■ Task description ■
Using the data that follows, report how many lines include "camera"; output no other text.
==================================================
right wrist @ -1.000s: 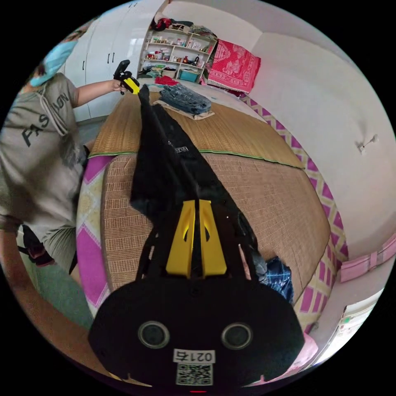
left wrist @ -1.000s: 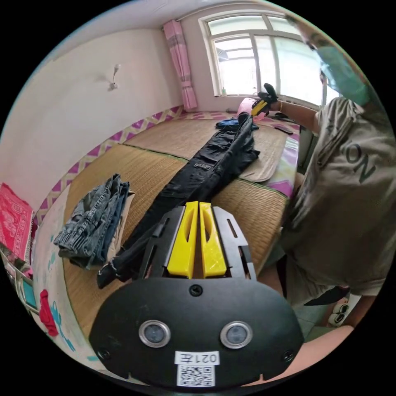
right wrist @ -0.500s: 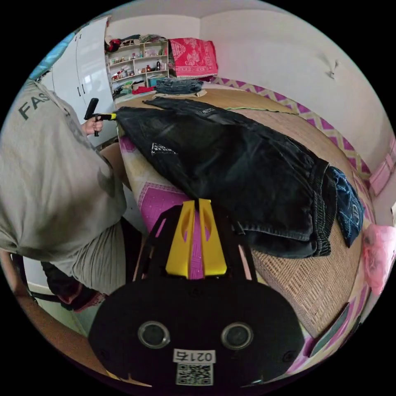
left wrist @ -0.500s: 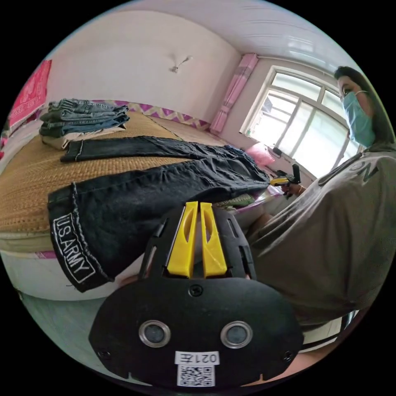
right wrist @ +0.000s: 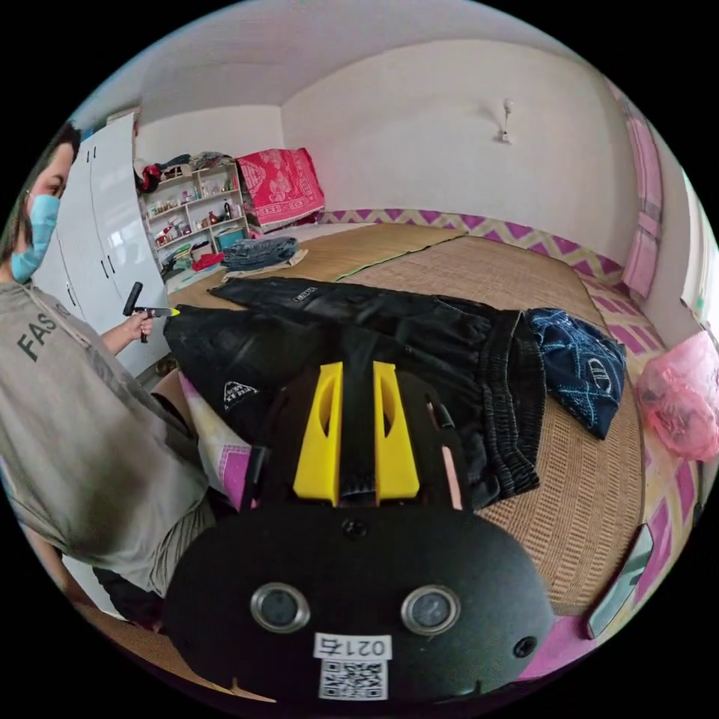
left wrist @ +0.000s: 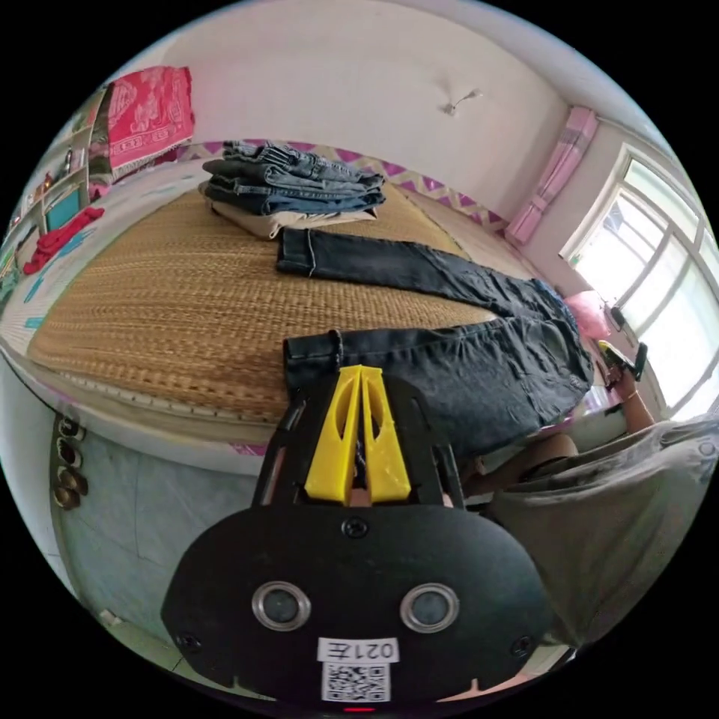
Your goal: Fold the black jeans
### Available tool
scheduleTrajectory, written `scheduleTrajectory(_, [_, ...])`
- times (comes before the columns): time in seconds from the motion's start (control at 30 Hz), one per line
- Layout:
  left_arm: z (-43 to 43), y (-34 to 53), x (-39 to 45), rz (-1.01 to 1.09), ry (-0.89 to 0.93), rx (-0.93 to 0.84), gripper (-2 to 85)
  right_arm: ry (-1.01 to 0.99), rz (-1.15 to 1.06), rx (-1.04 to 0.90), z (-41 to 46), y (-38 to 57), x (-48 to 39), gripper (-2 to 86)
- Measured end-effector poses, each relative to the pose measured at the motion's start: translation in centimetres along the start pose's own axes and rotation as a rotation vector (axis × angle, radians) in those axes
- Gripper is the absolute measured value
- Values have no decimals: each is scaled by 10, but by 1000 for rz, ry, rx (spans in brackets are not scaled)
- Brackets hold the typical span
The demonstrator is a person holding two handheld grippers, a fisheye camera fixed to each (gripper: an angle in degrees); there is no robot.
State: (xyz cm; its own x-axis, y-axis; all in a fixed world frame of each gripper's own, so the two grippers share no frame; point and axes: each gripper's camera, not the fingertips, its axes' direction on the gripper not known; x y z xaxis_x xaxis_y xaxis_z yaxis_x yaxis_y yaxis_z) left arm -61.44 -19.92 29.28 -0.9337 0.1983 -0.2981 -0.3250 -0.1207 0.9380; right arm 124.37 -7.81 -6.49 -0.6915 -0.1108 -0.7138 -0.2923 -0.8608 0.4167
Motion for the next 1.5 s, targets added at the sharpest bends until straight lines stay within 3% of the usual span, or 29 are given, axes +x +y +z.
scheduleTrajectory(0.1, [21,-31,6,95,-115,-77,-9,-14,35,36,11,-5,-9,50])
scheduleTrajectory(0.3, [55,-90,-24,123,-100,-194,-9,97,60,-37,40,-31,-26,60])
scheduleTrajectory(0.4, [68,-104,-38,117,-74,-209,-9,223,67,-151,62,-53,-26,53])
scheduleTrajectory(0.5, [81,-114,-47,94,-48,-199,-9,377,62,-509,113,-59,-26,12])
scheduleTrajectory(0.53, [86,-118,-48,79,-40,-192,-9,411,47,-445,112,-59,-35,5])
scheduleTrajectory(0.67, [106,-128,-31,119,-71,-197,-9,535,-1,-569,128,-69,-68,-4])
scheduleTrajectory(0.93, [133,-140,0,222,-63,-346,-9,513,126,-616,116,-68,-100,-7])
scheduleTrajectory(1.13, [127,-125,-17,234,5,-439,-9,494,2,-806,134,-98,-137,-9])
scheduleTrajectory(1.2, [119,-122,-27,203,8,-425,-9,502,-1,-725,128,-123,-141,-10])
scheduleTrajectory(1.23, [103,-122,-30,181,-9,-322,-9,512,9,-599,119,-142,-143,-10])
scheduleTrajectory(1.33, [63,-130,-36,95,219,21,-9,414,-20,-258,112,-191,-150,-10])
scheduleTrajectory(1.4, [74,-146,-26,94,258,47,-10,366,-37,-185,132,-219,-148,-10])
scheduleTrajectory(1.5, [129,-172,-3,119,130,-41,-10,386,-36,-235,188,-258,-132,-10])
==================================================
■ Task answer ■
2